For a while, it seemed that even this new form of Polish national consciousness would keep its pluralistic, multiethnic character. The 19th century poet Adam Mickiewicz, the foremost legislator of the Polish imagination, treated Jews with mystical reverence and believed they would play a prominent role in Poland’s resurrection. However, a much narrower, exclusive concept of nationhood started to prevail, and Jews, preoccupied with their own survival among political upheavals and shifting borders, were cast as foreigners who threatened the essence of the Polish identity. “Jews were still the main Other, the Polish alter ego,” writes Hoffman, “but this otherness was no longer primarily religious or caste-based, or even cultural. Instead, it had become practical and ideological.” Thus Polish anti-Semitism was born.

How much does all that bear on what happened in Poland during the Nazi occupation? Hoffman rejects the argument that “ordinary Poles were naturally inclined, by virtue of their congenital anti-Semitism, to participate in the genocide.” The destruction of Jews was engineered by the Nazis for their own devious purposes and not to please Poles. Under the German occupation, Poland was a suppressed, exploited slave nation and, as was not the case in some states that allied themselves with Hitler’s Reich, there were no large-scale attempts made to cooperate with the final solution.

Yet Polish behavior during and immediately after the Holocaust poses more than one question. This also happens to be the time when Polish and Jewish memories diverge most. Poles remember themselves as an undaunted, noble nation bravely resisting the Nazi occupation. There is no doubt they suffered terrible losses. This suffering and loss had to be compensated by a sense of spiritual victory, a syndrome of morally pure, heroic victimhood.

Jews, on the other hand, even those who survived the war thanks to Polish assistance, tend to see the Poles as indifferent and callous, eager to profit from the Jewish misfortunes and, most of all, totally unpredictable.

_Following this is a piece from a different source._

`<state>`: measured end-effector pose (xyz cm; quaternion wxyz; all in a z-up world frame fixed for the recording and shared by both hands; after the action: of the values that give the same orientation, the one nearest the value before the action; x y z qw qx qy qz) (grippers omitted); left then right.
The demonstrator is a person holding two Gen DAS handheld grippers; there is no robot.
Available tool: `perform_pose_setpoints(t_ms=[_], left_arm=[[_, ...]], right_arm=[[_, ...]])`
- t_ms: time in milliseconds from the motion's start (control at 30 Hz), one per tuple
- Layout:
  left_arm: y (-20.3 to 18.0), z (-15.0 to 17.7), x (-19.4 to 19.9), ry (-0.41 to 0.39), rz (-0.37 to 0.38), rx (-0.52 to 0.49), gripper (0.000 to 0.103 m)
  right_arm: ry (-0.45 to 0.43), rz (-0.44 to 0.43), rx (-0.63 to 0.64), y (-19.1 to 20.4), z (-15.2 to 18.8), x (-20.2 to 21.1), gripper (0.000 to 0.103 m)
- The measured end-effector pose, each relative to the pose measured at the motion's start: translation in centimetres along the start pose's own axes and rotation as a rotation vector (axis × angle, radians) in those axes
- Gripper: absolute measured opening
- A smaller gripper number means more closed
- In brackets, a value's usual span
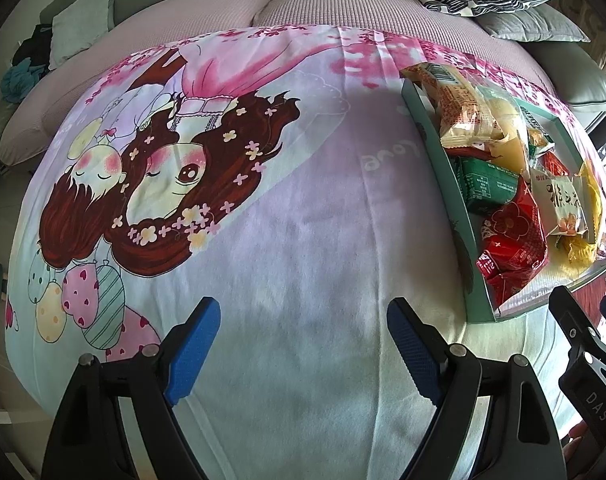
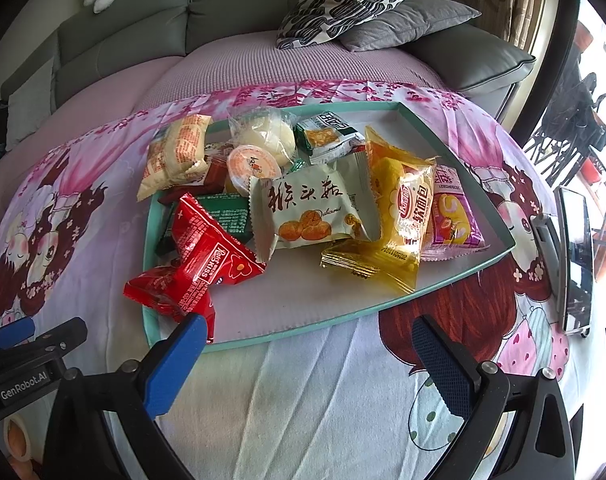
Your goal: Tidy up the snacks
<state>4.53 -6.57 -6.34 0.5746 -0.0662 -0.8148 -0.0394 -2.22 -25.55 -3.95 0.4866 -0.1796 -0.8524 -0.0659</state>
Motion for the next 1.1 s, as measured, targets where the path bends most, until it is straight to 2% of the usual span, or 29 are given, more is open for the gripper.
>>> perform_pose_setpoints(t_ms=[1100], left_arm=[[0.10, -0.04, 0.04, -0.005, 0.002, 0.001, 0.086]], right_arm=[[0.000, 0.007, -0.019, -0.53, 0.00, 0.02, 0.103]])
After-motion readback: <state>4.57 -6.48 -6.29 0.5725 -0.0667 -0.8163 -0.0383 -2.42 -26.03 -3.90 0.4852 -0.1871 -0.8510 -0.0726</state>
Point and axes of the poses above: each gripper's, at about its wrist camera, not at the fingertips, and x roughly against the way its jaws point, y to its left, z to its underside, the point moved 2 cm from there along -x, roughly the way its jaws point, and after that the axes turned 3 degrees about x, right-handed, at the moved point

In many Jewish accounts, the Poles during the war were enigmas, people who could just as easily have been angels of salvation as messengers of death.

Historical records suggest that this new sense of apprehension and uncertainty was not entirely groundless. Hoffman reports that even among the small and highly homogeneous Polish population of Bransk, individual responses to Jewish pleas for help were not only widely diverse but often hard to explain by such factors as culture, religious values, even a person’s prewar sentiments toward Jews.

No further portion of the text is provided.